» What to do
In the entries below, find each line with the word "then" and pull it out.
Extracted records Start Marker
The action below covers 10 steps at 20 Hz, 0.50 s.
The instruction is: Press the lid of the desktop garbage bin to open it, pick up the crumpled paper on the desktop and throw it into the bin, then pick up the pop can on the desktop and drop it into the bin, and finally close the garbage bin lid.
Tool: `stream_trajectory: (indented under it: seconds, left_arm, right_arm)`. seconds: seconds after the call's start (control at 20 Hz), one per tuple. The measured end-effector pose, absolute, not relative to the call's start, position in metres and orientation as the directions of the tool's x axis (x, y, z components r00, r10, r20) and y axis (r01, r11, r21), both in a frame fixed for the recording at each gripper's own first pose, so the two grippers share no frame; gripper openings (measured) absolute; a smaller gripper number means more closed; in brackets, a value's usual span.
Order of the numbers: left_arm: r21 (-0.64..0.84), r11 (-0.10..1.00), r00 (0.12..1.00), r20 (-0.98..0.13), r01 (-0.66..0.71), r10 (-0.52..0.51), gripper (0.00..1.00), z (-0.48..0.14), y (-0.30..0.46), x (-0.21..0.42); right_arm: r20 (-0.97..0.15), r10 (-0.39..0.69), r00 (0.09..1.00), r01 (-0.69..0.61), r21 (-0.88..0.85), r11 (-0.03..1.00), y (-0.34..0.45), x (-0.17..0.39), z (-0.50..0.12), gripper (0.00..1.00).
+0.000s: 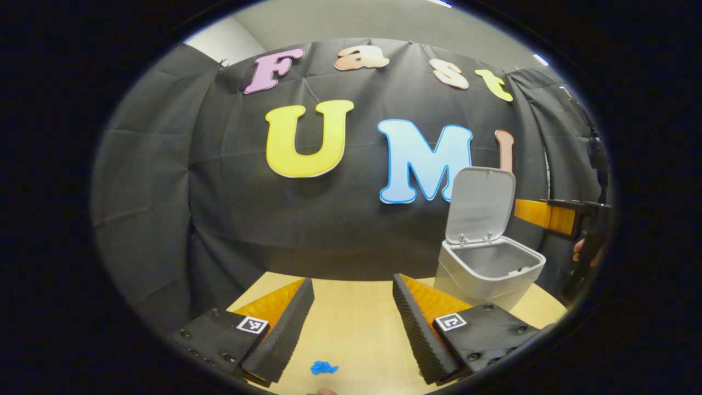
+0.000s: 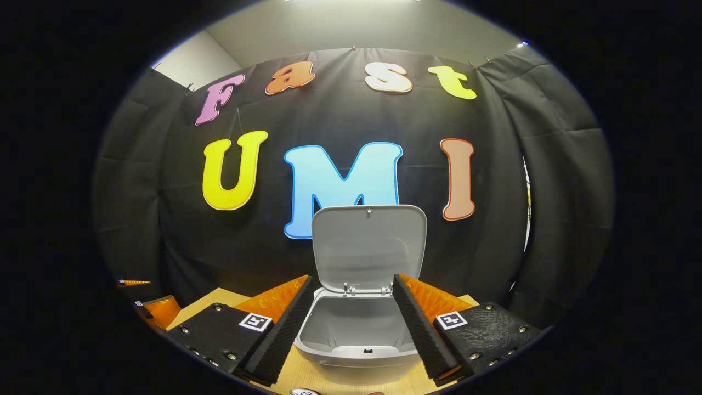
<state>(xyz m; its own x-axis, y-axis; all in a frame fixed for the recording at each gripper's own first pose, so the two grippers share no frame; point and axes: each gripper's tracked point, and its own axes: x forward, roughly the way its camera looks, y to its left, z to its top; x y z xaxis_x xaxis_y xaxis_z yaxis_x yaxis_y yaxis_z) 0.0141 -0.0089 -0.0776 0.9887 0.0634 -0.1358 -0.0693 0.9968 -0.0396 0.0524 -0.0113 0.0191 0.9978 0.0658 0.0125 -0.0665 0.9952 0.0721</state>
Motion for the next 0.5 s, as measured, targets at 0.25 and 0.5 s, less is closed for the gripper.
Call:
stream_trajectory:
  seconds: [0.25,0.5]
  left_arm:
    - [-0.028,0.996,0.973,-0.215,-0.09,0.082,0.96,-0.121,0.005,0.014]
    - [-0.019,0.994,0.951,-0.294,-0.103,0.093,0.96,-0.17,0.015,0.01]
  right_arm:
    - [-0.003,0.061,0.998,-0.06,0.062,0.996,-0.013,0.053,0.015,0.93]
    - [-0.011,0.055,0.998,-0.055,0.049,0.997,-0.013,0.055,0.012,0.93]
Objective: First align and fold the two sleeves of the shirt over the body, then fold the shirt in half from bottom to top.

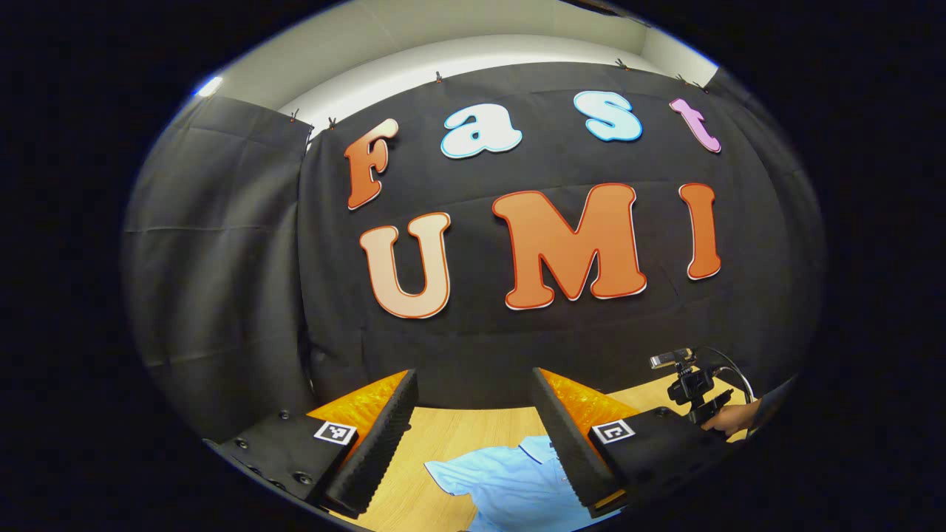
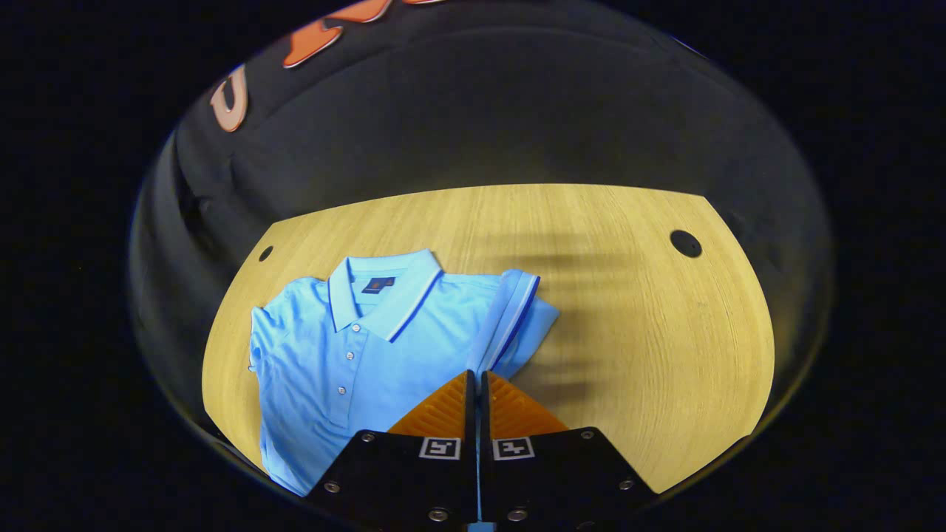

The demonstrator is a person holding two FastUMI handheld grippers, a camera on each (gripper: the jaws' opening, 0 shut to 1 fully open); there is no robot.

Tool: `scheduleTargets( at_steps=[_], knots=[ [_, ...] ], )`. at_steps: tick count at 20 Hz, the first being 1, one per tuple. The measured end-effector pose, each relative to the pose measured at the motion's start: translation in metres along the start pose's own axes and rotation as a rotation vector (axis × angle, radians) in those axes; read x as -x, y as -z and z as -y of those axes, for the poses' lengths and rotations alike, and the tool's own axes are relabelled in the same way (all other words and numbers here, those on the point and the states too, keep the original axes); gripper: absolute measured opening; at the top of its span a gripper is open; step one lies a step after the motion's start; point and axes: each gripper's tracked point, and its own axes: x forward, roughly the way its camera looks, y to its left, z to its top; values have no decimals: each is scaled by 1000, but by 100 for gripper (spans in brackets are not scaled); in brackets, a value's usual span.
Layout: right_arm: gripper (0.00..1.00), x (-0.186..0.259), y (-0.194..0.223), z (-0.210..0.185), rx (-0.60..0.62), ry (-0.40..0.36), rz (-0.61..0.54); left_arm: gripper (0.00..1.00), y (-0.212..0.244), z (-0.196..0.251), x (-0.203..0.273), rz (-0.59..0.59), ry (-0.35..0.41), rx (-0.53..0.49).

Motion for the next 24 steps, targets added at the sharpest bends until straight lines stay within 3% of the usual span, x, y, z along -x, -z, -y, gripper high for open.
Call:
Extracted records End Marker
» Response to this task
The instruction is: Press the lid of the desktop garbage bin to open it, pick up the crumpled paper on the desktop and throw it into the bin, then pick up the pop can on the desktop and drop it into the bin, and finally close the garbage bin lid.
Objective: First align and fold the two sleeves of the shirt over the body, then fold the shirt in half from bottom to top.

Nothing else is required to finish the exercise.